#### RECORDS SUPPLIED ####

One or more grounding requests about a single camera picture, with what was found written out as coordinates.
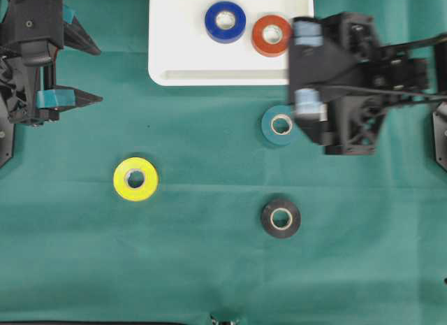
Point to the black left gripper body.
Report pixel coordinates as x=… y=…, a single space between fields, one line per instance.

####
#### RECORDS SUPPLIED ####

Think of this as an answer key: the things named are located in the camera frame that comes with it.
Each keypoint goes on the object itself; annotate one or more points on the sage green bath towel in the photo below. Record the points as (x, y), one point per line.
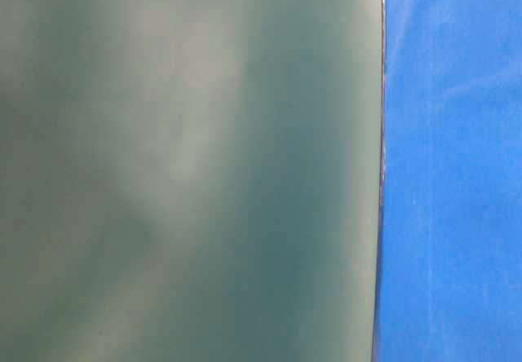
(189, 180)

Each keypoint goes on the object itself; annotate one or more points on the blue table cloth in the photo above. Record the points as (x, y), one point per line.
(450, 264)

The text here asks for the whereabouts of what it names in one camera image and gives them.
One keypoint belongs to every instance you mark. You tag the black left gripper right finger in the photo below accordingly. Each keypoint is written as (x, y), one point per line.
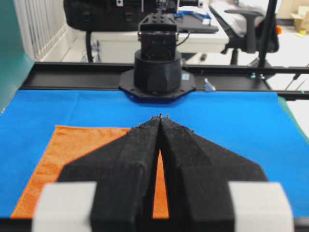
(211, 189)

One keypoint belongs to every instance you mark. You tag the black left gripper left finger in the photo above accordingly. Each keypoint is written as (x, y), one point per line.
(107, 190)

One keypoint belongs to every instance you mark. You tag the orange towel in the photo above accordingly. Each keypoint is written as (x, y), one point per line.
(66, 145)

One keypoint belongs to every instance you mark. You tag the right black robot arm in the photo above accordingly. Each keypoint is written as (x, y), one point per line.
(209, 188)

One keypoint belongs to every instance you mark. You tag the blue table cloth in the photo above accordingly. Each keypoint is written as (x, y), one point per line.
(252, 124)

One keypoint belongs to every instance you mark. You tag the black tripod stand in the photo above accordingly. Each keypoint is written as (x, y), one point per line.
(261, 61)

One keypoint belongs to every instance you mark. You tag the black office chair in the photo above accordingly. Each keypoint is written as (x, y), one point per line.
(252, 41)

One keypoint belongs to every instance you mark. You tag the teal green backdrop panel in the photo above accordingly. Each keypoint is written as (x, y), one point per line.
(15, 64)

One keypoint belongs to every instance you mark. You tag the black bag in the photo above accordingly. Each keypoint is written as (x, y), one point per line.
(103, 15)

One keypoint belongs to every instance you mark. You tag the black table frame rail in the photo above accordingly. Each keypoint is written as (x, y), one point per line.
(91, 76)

####
#### RECORDS SUPPLIED ####

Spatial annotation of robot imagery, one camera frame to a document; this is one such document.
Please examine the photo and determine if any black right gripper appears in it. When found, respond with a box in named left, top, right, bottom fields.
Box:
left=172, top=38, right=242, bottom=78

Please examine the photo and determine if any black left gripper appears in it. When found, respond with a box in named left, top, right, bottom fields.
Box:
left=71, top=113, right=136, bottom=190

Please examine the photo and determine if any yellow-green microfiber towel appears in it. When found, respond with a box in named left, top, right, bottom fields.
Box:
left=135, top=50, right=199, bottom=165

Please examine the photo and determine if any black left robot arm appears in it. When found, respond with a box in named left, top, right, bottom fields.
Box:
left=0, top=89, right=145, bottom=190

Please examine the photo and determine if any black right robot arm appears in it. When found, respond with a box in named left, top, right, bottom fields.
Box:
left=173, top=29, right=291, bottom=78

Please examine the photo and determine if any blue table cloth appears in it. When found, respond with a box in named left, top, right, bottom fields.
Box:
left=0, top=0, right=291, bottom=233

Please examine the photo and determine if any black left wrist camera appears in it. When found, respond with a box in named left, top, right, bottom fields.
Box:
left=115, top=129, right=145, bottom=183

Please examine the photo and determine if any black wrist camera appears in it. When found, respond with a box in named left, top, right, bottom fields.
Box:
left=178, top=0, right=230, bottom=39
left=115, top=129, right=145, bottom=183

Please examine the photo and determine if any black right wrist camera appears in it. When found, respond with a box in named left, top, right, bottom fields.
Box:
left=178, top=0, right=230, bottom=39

####

TASK: The answer must consist of every line above that holds the string "wrist", copied exactly.

THE ANSWER:
Please examine the photo and determine if any black left wrist camera appears in it. When found, respond with a box in named left, top, right, bottom fields.
Please examine the photo and determine if any black wrist camera appears in it. When found, respond with a box in named left, top, right, bottom fields.
Please examine the photo and determine if any black right wrist camera appears in it. When found, respond with a box in named left, top, right, bottom fields.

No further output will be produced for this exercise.